Thanks for the tip on trying v1.2.3, but how stable is this v1.2.3 ?
I already switched my entire LAN to pfSense, so I don't want to take any unnecessary risks by upgrading
to an unstable version and/or creating some experimental rules ;) -
1.2.3 is currently an RC.
Most people can run the RCs with absolutely no problems.@http://forum.pfsense.org/index.php/topic:
Usually the best thing is to watch http://redmine.pfsense.org and http://rcs.pfsense.org if you want to watch things in detail.
Interresting to look:
https://rcs.pfsense.org/projects/pfsense
https://rcs.pfsense.org/projects/pfsense/repos/mainline/logs/RELENG_1_2 -
thanks for the pointers.
I'm still undecided, but probably I'll set up a vmware image with the latest v1.2.3 and use that as a testing platform for the openvpn stuff…
-
Don't know why I didn't found this before, but I just stumbled upon this post, which describes a temporary workaround (see edit at the end):
http://forum.pfsense.org/index.php/topic,6341.msg36590.html#msg36590Adding that rule after having established the openvpn connection does make it work,
but as soon as you reboot or even restart the openvpn connection, the rule is gone again.Therefore I opened the file /etc/inc/filter.inc in an editor and added the following 2 lines at the end of the function "filter_nat_rules_generate()":
$natrules .= "\n# Custom NAT rule required for OpenVPN client connection\n"; $natrules .= "nat on tun0 from 192.168.1.0/24 to any -> (tun0)\n";
I know this is probably not supported ::) , but it does seem to do the job for now… 8)
-
@gds:
Don't know why I didn't found this before, but I just stumbled upon this post, which describes a temporary workaround (see edit at the end):
http://forum.pfsense.org/index.php/topic,6341.msg36590.html#msg36590Adding that rule after having established the openvpn connection does make it work,
but as soon as you reboot or even restart the openvpn connection, the rule is gone again.Therefore I opened the file /etc/inc/filter.inc in an editor and added the following 2 lines at the end of the function "filter_nat_rules_generate()":
$natrules .= "\n# Custom NAT rule required for OpenVPN client connection\n"; $natrules .= "nat on tun0 from 192.168.1.0/24 to any -> (tun0)\n";
I know this is probably not supported ::) , but it does seem to do the job for now… 8)
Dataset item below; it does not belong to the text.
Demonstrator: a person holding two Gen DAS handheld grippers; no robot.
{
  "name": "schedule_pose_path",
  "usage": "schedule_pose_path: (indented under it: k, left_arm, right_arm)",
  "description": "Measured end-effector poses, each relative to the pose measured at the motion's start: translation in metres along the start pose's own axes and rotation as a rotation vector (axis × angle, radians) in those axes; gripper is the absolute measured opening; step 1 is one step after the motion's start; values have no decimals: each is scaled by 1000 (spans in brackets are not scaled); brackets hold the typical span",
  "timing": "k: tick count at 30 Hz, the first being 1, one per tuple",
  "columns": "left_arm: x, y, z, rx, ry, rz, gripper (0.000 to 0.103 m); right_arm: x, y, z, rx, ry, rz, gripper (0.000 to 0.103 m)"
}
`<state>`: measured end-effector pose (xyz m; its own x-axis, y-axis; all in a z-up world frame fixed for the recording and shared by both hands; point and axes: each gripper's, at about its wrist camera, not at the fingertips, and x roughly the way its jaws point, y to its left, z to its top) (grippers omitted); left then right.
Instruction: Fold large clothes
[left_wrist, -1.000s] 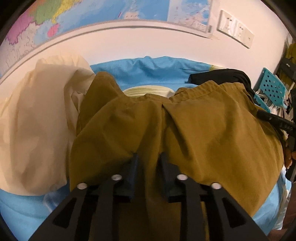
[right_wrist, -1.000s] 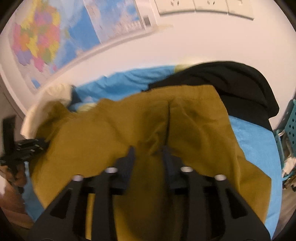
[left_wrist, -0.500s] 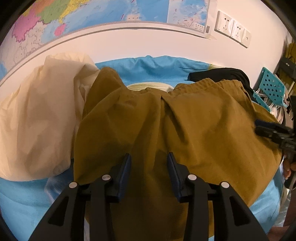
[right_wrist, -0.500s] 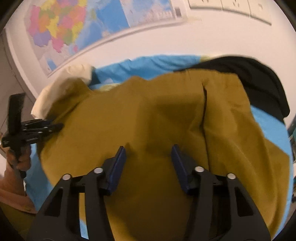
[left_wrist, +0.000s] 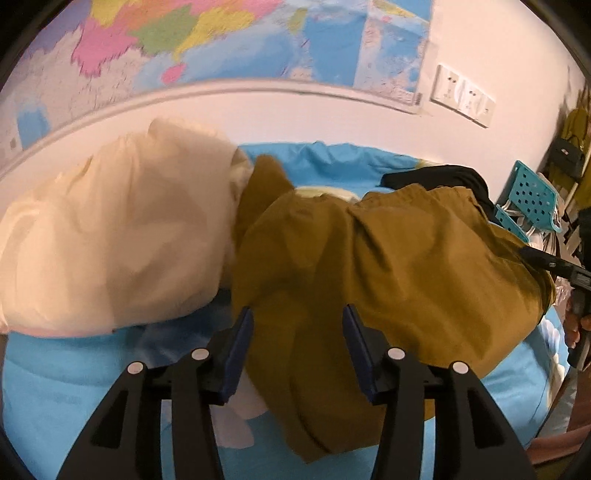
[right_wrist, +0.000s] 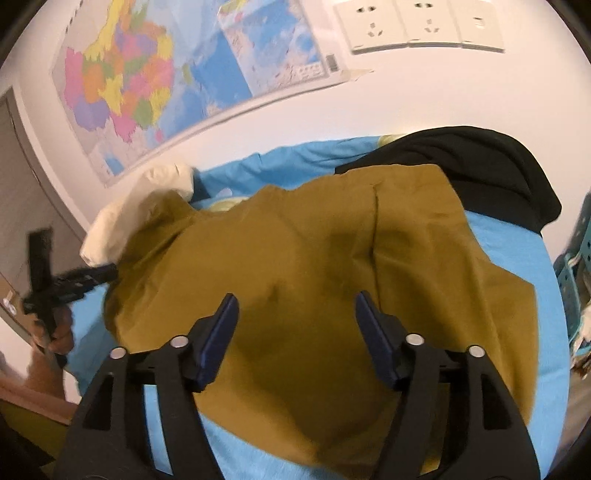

I don't see this function in /etc/inc/filter.inc running 1.2.3-RC1. I also need NAT on tun0. I need a way to automatically add this rule. Why did they bother putting an OpenVPN client in pfSense if they weren't going to run NAT on it?
-
Okay, Reply #13 was very helpful. I added tun0 as OPT1 and then added an outbound NAT entry and now LAN traffic is able to go out the OpenVPN client.
Thanks GruensFroeschli for that tip.